I was so out of things, I’d never heard
of the Jehovah’s Witnesses.
“Are you a C.O.?” I asked a fellow jailbird.
“No,” he answered, “I’m a J.W.”
He taught me the “hospital tuck,”
and pointed out the T-shirted back
of Murder Incorporated’s Czar Lepke,
there piling towels on a rack,
or dawdling off to his little segregated cell full
of things forbidden the common man:
a portable radio, a dresser, two toy American
flags tied together with a ribbon of Easter palm.
Flabby, bald, lobotomized,
he drifted in a sheepish calm,
where no agonizing reappraisal
jarred his concentration on the electric chair—
hanging like an oasis in his air
of lost connections….
Techniques #
Lowell’s confessional poetry is self investigative without becoming self-indulgent. His refreshing candour displays an honesty rare in writers.
Images in West Street and Lepke #
The images convey his attitudes in oblique techniques. Lowell wants us to think hard about his verse. “What better immortality is there for poetry than this: continually to be vibrating in our minds?”
“Hog” a whole house registers a surprise of his present success, contrasting with the scavenger, a Republican family man, reduced by low wages. Why would someone so desperate vote Republican? His daughter’s flame-flamingo infant wear, suggests a bright future, also contrasted with the tranquillised fifties, decadent, conformist and loss of idealism.
He recalls his youth (seedtime) - idealistic, passionate, but futile protests, as a fire breathing Catholic Conscious Objector (C.O.) spent in the “bull pen” (jail) for telling off the state and president.
The school soccer court represents the confined enclosure of the jail.
Perhaps the most startling image is that of Lepke’s shock treatment and lobotomy. Together with the thugs, Bioff and Brown’s savage attacks, this introduces the mindless brutality of the inmates.
Though Lowell identifies with Lepke’s disconnection as to his own severance from his past goals and family tradition, he still has the capacity to reappraise his predicament and perhaps redeem the time for himself and his daughter.
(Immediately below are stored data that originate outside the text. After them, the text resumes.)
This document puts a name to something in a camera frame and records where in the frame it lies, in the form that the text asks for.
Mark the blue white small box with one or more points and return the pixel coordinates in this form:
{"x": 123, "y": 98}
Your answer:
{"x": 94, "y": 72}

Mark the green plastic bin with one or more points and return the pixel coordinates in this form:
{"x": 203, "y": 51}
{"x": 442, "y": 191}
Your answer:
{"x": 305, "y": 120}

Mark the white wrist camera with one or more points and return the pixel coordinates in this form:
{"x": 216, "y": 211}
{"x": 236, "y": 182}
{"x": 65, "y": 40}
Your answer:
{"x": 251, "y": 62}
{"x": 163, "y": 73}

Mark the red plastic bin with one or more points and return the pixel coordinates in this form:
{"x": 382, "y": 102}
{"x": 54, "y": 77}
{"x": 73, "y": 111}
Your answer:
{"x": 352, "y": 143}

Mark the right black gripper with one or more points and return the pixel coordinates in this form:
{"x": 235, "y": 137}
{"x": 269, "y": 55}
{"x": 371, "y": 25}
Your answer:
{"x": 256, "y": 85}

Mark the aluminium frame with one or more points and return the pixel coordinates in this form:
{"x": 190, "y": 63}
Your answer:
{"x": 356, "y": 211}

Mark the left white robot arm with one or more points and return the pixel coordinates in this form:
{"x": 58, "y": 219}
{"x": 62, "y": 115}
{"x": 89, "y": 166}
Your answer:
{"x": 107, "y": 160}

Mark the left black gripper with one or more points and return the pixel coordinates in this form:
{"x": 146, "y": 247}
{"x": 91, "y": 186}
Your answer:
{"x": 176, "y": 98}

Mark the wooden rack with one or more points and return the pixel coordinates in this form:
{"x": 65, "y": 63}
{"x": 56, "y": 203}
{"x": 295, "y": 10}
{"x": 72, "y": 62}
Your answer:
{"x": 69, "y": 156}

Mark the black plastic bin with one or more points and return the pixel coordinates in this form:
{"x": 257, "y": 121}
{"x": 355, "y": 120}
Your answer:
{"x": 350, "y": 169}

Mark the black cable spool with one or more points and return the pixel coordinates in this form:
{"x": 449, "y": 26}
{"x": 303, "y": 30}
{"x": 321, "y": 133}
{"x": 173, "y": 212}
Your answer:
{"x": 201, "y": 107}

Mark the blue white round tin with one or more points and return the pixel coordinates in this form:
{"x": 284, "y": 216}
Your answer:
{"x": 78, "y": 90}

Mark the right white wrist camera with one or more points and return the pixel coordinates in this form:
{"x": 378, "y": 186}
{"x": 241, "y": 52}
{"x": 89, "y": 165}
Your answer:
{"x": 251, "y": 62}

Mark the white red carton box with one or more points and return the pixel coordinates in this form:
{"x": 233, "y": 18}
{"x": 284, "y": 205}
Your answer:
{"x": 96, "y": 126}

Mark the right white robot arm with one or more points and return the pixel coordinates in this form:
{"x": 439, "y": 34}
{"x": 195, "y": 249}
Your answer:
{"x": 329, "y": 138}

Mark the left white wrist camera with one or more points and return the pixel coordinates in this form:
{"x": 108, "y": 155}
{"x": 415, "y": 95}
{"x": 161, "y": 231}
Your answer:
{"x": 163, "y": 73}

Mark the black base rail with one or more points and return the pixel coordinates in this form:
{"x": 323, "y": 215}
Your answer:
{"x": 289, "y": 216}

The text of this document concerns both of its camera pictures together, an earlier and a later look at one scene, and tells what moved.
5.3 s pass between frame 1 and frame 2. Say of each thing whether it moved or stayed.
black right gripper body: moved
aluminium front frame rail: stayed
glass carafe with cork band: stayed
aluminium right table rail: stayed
This reference could foreshadow Lowell’s own manic-depressive illness (now known as bipolar disorder), and his stay (one of many) in mental hospitals.
Language in West Street and Lepke #
Lowell rejects tradition rhyme and strictures of form and rhythm to gain fluidity and honesty.
There is a mixture of both the colloquial: hog, pimps, blew their tops, and the formal: hardly passionate, tranquillised, seedtime, manic, agonised, reappraisal, metaphysical.
Jargons include: CO, JW, hospital tuck, lobotomised
Loaded or emotive language: scavenging filth, flame flamingo, manic, sooty, bleaching, khaki yammered
Themes of West Street and Lepke #
Ideals and Rebellion
Lowell reflects about a time when he had dreams, the ambition to realise them by taking a moral stand. Now that he is older, he is more passive, stymied by society and forced to conform and become more compliant. His manic protest appeared insignificant, ineffectual and futile. It failed to make any impact.
Affluence has destroyed Lowell’s drive, hopes and dreams. Ironically, it is the Lowell of Marlborough Street that is “out of times”.
Even prison is a conformist culture. The negro youth signifies his apathy by turning to drugs with curlicues/of marijuana in his hair.
Through juxtaposition, Lowell delineates our similarities and differences.
Abramowitz, a fly-weight pacifist, vegetarian, tries to convert Bioff and Brown,/ the Hollywood pimps, ….they blew their tops and beat him black and blue.
The inevitable result of any non-conformism that opposes the norm; precisely the intolerant mindset that led to WWII, Lowell was opposed to.
The JW or Jehovah Witnesses have their own form of conformity.
Jails too have their hierarchical status as Czar Lepke enjoys his status via his own cell, a radio, dresser and flags. He has been pacified into a “sheep calm” through electric shock treatment and a lobotomy.
Lowell feels he to has lost connections – loss of motivation, direction, identity and hope.
His pretentions of intellectualism – the eagerness of his discussions with Abramowitz, are under cut by the descriptive verb “yammered”.
The sharp irony of the poem is that Lowell protested against the gratuitous violence against innocent citizens bombed by allied bombs, yet he is put in jail with murderers.